▸ **Exercise directions**
Filter these entries down to the lines that hold the word "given", and show each of them.

━━━ Records supplied ━━━

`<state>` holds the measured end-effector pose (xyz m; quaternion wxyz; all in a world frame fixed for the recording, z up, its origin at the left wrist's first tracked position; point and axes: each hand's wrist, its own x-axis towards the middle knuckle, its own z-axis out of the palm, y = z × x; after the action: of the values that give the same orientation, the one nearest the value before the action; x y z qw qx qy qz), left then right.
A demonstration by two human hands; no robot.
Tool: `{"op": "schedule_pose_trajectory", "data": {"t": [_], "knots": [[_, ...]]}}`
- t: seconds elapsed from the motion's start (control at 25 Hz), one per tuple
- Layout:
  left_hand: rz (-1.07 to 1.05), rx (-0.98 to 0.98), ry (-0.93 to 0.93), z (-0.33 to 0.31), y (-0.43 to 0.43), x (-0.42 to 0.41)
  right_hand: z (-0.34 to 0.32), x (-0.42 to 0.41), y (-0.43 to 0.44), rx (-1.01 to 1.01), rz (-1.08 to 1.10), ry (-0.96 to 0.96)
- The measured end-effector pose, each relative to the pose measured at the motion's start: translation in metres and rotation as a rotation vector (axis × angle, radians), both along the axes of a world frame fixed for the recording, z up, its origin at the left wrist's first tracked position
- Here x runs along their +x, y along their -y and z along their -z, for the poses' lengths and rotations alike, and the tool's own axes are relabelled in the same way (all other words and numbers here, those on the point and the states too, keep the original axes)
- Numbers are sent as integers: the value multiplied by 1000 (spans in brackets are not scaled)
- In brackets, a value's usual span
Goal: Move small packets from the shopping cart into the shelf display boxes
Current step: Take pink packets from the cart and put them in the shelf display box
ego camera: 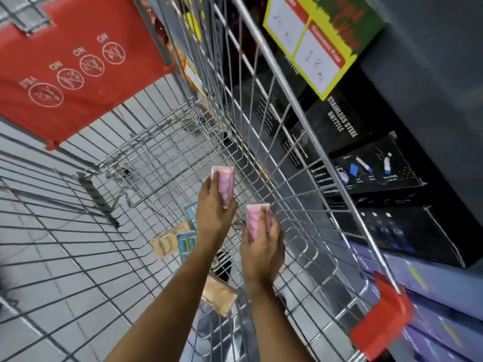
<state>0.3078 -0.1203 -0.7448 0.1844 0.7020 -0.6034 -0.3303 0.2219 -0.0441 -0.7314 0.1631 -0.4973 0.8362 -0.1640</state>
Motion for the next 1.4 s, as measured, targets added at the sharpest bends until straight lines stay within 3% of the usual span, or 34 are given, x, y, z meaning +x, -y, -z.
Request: {"op": "schedule_pose_trajectory", "data": {"t": [0.2,0.44,0.64,0.8,0.96,1.24,1.4], "knots": [[-84,-102,-18,-45,-6,16,-36,12,9,-50,4,46],[-270,-367,-133,-161,-10,43,-136,27,14,-268,-133,24],[-274,-572,-177,-255,-1,38,-227,12,28,-436,-138,-35],[-139,-737,-205,-323,13,3,-293,-23,47,-608,-64,-48],[39,-732,-298,-374,14,-61,-349,-86,38,-674,64,-146],[426,-578,-341,-399,-13,-203,-400,-214,-11,-573,308,-365],[617,-477,-393,-402,-50,-271,-394,-276,-53,-563,515,-367]]}}
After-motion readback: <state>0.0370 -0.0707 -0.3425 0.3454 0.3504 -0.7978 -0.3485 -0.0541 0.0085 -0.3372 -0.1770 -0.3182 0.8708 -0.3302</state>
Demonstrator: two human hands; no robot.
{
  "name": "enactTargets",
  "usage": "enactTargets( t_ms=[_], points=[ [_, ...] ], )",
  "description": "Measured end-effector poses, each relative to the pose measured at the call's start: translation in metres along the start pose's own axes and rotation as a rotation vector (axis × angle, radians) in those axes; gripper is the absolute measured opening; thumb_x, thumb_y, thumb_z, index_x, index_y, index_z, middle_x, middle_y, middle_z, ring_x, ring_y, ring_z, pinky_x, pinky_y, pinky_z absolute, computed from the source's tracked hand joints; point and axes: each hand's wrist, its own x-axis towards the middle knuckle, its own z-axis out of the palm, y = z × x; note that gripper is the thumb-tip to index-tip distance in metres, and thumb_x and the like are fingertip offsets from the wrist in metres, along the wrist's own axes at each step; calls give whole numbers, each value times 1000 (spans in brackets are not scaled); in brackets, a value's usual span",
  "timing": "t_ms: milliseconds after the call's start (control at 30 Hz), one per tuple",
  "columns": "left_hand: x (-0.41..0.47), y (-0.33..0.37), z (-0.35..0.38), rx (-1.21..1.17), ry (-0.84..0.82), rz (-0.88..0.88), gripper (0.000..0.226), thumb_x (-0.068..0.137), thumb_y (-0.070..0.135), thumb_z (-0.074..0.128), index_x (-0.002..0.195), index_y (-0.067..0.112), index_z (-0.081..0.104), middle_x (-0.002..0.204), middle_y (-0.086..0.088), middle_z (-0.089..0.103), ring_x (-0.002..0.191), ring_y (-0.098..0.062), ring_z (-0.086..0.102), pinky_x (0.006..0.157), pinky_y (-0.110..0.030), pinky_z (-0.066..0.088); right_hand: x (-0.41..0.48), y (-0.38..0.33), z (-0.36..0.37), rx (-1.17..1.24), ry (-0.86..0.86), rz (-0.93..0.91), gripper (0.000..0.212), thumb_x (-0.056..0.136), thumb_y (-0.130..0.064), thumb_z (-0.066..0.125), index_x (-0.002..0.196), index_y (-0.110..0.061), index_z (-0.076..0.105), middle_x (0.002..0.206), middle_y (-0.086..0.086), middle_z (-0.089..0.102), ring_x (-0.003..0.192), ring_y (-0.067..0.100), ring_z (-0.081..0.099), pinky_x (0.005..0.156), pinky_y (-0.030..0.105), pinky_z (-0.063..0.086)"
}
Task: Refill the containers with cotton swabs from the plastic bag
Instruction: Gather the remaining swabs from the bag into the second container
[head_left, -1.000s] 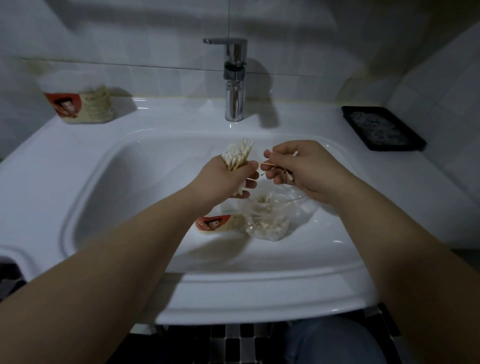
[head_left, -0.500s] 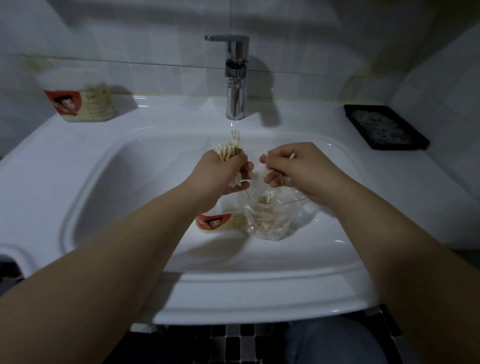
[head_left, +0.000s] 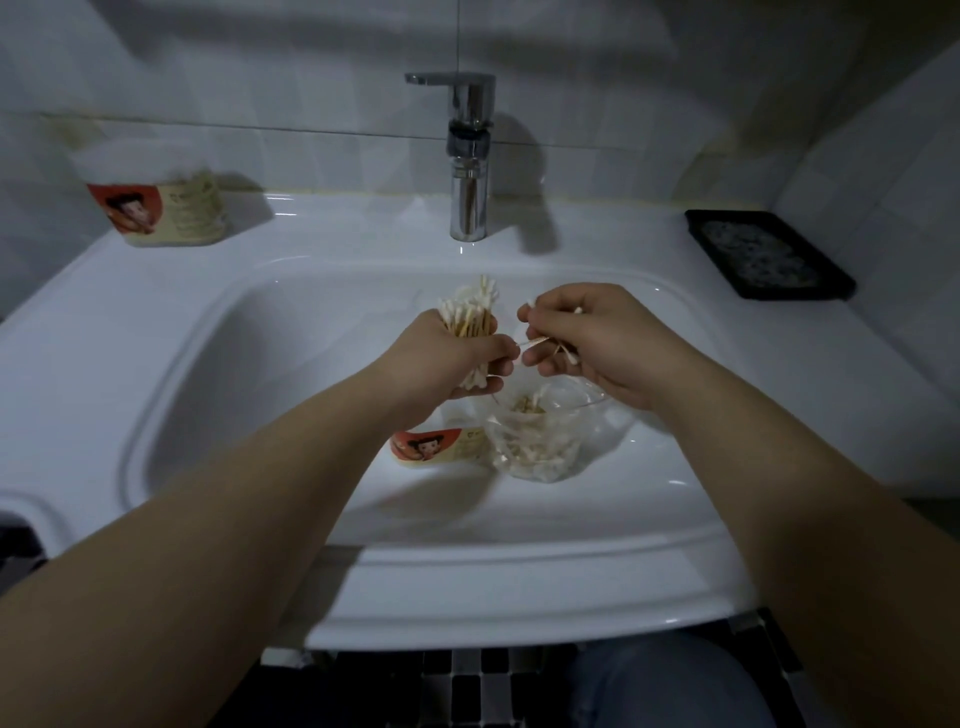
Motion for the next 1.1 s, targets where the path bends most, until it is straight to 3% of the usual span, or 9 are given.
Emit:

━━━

▸ **Exercise solution**
Motion for the next 1.4 s, as measured, targets added at the sharpest bends until straight lines stay within 3% of the usual span, or 34 are given, x, y, z meaning +x, -y, -z.
Motion for the next 1.1 s, targets where the path bends most, until it is straight to 3% of the usual span, or 9 are given.

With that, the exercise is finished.